_Your goal:_ Go over the entries and report the lines where the word "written" occurs.

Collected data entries
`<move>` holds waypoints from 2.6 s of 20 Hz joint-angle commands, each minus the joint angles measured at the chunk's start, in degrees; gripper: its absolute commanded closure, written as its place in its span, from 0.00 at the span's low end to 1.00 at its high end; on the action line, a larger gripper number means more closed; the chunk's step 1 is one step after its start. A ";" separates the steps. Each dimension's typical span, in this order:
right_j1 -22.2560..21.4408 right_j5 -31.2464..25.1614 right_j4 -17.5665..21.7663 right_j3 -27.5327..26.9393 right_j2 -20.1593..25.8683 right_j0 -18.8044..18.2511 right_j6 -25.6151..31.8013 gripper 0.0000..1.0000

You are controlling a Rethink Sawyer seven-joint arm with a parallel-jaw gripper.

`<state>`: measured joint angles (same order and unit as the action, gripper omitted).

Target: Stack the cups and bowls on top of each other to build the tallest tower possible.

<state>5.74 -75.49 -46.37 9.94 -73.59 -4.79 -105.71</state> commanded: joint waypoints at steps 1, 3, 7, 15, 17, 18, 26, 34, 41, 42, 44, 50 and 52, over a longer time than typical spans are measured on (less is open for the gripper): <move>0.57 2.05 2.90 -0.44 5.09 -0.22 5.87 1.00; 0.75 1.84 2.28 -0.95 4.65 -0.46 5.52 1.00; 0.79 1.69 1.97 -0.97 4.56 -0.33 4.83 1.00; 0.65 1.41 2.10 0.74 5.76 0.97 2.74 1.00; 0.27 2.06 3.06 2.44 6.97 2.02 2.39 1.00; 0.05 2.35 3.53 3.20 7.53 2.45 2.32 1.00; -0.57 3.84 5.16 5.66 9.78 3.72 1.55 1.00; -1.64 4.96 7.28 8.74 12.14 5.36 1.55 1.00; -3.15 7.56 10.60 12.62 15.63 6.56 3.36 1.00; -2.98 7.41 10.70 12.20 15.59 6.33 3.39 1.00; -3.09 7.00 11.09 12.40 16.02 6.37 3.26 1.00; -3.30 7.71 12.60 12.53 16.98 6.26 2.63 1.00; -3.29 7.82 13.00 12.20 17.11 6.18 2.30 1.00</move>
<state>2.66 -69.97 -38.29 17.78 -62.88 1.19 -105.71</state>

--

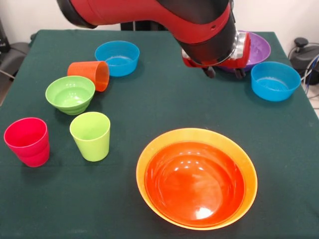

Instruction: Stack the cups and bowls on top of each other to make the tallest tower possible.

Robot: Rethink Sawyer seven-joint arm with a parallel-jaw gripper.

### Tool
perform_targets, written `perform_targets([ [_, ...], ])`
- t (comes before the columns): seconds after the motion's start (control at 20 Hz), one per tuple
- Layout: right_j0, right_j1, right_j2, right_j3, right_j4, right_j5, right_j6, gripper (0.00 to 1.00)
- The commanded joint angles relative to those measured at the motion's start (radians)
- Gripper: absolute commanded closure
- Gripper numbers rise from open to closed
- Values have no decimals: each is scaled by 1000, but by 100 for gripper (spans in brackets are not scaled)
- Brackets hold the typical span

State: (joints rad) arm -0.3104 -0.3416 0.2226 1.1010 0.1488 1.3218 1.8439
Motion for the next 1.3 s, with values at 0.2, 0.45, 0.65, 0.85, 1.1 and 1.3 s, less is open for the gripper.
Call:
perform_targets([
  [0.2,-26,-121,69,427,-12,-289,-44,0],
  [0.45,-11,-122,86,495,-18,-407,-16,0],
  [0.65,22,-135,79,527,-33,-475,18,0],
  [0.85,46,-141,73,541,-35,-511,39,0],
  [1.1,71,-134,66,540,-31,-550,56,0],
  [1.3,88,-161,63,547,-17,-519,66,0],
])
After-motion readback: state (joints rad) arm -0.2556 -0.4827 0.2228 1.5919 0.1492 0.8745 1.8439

_Output for this exercise:_
`<move>` holds waypoints from 2.6 s of 20 Hz joint-angle commands, each minus the joint angles measured at the chunk's start, in degrees; gripper: its absolute commanded closure, written as its place in its span, from 0.00 at the span's low end to 1.00 at its high end; on the action line, a larger gripper number means more closed; the chunk's step 1 is one step after its start. A ";" separates the steps. Each dimension's typical span, in this order:
perform_targets, written `perform_targets([ [_, ...], ])`

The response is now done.